Victor “Luvi” Calleja: from world boxing champion to coach of inmates

Victor “Luvi” Calleja: from world boxing champion to coach of inmates

What started as a weekend project for confined became a full-time program that has been going on for 21 years and has allowed the former world champion Victor “Luvi” Calleja share their knowledge, develop prospects and provide tools that some have used to break into the world of boxing.

The former champion in the featherweight and super bantamweight categories debuted in professional boxing in 1979, as part of a career that spanned 31 fights, of which he won 27. Of those victories, 22 were by knockout, including 16 times he won in the first round In 1990, at the age of 30, he decided to retire.

He always thought about retiring young, but, in addition, the fact that the then management of Bacardi Corp. offered him a job in the Marketing Promotion area influenced him to leave the ring at that age.

Although his routine of strict physical training, along with salaried employment, did not allow him to continue his university studies in communications, Calleja was able to use his knowledge to carry out his job. Paradoxically, he remembers, he promoted alcoholic beverages at different events and places, even though he had never been a drinker. That, because of the discipline that boxing imposes and because, in reality, he never liked him, says the Guaynabeno, who started working at the age of 12, when he worked at a gas station.

Currently, the boxing program serves 15 correctional institutions. (Supplied)

After 11 years working at Bacardi, the then secretary of the Department of Corrections and Rehabilitation (DCR), Victor Riveraasked him to develop a boxing program for the former Rio Piedras State Penitentiary. At that time, after the agency acquired the equipment necessary to train, the program was implemented in four correctional centers. Calleja dedicated five hours a day to it, Saturdays and Sundays.

A few years later, when Miguel Pereira occupied the chair of secretary of the DCR, he asked him to extend the program to all prisons. He asked her for a professional services proposal that would allow him to be in charge of the initiative full time.
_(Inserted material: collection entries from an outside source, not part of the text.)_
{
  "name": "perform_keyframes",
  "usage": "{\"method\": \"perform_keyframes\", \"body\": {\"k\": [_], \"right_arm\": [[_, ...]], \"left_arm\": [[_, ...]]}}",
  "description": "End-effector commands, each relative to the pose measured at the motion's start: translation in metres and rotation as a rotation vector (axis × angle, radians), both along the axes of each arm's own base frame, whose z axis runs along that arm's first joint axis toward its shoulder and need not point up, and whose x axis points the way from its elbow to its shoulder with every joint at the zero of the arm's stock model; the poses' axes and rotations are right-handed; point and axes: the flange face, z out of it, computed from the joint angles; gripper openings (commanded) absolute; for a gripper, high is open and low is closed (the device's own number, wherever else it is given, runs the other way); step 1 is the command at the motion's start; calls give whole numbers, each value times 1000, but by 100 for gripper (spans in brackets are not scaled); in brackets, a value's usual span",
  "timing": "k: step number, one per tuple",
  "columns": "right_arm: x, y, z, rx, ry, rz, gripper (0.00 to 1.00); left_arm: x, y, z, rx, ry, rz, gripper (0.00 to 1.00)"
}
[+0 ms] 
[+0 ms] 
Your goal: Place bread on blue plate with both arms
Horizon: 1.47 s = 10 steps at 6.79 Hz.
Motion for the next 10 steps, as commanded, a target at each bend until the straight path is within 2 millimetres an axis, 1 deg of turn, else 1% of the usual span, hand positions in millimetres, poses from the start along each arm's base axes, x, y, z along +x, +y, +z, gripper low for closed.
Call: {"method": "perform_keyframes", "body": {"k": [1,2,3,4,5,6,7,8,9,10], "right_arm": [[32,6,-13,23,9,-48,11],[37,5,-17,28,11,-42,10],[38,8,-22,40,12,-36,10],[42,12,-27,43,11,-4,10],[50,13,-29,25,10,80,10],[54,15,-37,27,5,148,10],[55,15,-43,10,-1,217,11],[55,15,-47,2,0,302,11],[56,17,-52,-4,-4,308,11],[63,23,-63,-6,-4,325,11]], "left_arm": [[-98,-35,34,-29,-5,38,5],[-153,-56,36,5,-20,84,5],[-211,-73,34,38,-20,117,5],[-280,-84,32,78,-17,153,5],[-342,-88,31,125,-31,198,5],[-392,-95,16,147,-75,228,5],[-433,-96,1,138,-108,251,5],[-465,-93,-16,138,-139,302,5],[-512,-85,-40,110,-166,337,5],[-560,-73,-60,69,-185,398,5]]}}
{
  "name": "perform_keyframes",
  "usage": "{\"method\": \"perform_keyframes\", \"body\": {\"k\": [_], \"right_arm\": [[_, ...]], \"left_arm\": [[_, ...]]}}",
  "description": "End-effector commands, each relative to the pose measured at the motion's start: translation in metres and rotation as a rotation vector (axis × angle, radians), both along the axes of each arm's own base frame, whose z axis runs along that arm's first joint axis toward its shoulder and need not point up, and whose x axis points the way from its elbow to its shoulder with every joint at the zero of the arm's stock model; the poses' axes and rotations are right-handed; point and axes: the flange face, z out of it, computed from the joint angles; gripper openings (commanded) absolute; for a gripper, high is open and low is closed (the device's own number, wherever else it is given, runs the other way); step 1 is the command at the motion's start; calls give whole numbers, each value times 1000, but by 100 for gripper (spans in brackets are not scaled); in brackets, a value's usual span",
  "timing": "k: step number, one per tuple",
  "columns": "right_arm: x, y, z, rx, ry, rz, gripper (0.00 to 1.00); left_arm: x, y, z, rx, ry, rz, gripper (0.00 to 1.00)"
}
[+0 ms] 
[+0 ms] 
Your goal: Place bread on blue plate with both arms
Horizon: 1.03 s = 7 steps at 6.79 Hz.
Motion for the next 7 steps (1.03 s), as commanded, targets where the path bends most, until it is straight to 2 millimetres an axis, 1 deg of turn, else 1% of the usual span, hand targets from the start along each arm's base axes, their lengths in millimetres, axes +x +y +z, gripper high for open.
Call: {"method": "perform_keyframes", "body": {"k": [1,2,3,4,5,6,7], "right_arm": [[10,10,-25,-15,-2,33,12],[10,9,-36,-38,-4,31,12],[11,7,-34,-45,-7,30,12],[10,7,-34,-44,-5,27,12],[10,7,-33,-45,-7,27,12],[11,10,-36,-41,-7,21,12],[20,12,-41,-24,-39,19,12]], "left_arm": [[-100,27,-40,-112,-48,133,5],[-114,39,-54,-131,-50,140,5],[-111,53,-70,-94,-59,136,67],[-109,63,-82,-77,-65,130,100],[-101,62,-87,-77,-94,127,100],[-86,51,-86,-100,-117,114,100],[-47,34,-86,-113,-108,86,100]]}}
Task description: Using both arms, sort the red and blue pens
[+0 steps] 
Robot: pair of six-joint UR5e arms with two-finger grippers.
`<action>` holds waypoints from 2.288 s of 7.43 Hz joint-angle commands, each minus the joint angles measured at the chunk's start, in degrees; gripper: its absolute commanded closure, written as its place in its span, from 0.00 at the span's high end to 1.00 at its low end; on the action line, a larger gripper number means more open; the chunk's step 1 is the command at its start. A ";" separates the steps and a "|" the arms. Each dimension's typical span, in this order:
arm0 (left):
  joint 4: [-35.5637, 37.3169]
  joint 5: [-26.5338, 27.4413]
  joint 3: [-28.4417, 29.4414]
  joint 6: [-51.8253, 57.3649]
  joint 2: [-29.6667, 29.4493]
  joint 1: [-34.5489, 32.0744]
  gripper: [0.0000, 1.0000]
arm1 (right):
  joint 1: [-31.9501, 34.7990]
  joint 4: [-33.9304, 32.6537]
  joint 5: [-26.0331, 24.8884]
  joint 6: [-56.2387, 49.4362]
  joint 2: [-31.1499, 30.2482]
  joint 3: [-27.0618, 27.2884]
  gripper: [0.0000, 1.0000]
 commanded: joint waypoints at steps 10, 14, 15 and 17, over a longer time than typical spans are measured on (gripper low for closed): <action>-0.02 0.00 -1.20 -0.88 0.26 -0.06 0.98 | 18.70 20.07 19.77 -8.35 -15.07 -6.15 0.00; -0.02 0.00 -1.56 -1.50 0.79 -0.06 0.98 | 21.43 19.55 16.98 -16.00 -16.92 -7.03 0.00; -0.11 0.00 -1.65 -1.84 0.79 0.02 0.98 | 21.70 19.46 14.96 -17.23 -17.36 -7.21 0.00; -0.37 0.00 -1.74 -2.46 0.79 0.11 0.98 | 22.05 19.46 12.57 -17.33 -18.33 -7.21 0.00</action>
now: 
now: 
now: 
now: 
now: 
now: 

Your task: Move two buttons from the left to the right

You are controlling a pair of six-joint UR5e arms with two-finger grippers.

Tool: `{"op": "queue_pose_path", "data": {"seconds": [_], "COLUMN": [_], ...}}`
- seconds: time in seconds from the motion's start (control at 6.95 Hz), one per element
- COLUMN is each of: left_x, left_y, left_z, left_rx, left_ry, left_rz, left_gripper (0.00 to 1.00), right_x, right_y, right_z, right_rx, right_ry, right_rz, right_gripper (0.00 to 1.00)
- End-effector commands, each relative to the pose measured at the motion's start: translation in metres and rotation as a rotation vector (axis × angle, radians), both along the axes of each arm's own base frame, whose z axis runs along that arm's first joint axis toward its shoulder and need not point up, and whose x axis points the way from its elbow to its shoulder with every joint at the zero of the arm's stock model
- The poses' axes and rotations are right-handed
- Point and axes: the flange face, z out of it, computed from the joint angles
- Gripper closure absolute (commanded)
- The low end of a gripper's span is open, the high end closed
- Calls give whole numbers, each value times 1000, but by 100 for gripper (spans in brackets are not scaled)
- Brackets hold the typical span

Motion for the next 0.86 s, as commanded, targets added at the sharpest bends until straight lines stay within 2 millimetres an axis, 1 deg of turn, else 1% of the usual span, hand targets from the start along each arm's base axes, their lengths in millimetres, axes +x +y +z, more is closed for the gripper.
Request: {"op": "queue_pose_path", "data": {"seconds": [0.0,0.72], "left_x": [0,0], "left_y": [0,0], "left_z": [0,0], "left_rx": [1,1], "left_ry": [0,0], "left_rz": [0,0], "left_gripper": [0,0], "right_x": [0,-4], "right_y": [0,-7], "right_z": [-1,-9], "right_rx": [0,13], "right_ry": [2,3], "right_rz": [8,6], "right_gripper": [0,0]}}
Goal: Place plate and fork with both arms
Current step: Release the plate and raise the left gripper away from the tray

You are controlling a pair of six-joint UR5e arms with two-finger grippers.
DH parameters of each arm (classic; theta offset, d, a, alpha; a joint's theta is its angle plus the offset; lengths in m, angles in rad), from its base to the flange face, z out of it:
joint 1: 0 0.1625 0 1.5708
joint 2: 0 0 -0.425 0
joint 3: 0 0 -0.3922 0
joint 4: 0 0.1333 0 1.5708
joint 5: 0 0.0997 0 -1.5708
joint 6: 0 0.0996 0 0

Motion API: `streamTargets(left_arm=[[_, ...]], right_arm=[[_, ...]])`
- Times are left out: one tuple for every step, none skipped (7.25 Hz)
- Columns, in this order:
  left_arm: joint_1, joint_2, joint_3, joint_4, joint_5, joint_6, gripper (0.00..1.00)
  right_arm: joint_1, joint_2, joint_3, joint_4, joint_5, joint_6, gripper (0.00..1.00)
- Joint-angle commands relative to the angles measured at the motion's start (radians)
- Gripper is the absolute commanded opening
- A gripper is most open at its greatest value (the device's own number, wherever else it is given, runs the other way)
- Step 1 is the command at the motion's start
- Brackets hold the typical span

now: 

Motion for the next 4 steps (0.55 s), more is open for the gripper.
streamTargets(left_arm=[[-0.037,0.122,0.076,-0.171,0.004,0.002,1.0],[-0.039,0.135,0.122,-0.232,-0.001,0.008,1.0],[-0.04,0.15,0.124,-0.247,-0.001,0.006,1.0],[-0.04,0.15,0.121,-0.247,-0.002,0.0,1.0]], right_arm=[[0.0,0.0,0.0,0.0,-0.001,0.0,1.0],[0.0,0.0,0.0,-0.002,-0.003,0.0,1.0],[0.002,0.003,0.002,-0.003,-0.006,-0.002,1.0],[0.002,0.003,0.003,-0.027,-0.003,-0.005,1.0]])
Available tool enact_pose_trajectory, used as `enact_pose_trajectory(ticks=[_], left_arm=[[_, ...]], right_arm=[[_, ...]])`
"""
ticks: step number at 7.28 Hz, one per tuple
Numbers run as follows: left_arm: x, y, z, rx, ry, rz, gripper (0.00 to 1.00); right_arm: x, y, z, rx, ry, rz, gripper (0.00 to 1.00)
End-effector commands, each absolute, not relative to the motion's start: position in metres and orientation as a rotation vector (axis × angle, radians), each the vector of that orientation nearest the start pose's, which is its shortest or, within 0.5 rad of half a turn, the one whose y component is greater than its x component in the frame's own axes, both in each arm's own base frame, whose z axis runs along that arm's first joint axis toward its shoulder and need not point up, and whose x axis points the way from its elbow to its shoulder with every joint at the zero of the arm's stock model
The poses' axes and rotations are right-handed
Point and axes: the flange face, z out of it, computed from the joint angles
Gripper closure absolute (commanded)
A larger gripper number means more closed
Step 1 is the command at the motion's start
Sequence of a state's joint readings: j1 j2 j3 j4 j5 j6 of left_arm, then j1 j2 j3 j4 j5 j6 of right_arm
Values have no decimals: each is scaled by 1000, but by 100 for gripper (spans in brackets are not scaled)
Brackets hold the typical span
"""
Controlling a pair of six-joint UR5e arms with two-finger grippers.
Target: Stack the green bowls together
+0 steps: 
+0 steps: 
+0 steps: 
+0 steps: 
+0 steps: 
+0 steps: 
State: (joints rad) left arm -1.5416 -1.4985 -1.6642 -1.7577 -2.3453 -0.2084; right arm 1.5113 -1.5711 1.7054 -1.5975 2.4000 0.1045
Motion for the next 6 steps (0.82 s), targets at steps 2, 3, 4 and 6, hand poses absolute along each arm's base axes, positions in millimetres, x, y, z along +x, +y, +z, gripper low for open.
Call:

Calleja left his job at Bacardi, a company he still thanks for the opportunity today, and since then he has directed the agency’s boxing program.

“The following secretaries have been fair to this sport and to those confined”says the retired boxer about the continuity of the project.

At the moment, the program serves 15 penitentiary institutionsin which about 80 inmates who participate in the billboards and another group who only do it to stay in shape and because they like that sport train..

Victor “Luvi” Calleja: from world boxing champion to coach of inmates
About 80 inmates who participate in the billboards are trained. (Supplied)

“I do a monthly card,” says Calleja, 62, who sometimes also serves as a referee, while recreational leaders from penitentiary institutions and inmates who practiced boxing in the free community get involved as judges and coaches.

While the participants train, “I look at what I have and what skills and what experience they have to match them (in fights),” explains Calleja.

He says that, in addition to being used for physical conditioning, The boxing program helps improve the mental health of the inmates who participate and even serves as a tool for them to integrate into that discipline after completing their sentences.. Such is the case of Jose Aguirre, who trained in prison and is now a professional boxer and has had about 15 fights. Others join amateur boxing or work in gyms as trainers.

“Boxing is ‘you or me.’ It is a sport in which the boxer is alone, he does not depend on a team. And they (confined) worry about training, they diet, they stop smoking. The program gives them discipline and they feel pride when participating in the billboards”explains the contribution of the program to the correctional population.

The program serves as a tool for inmates to integrate into boxing after completing their sentence.
The program serves as a tool for inmates to integrate into boxing after completing their sentence. (Supplied)

It stands out, in particular, that it has organized billboards in which rival prisoner organizations have participated and that, however, no situation has occurred to regret. In those activities, everyone focuses on the competition.

Calleja was also a representative of the World Boxing Association in Puerto Rico, a position he left when he was named president of the Puerto Rico Professional Boxing Commission, an organization linked to the Department of Recreation and Sports. He was in that position for four years (2017-2021).

As part of his efforts on behalf of the boxers, he tried to get the Legislature approved a project to create pensions for some retired boxers who were in poor economic conditions. The measure was not successful. Likewise, he organized an initiative to enable the former champion’s home Wilfredo Benitez, a project that began with the intention of purchasing some appliances and ended in a complete remodeling due to the number of people who joined their gesture. Later, he also helped the former champion Wilfredo Gomez.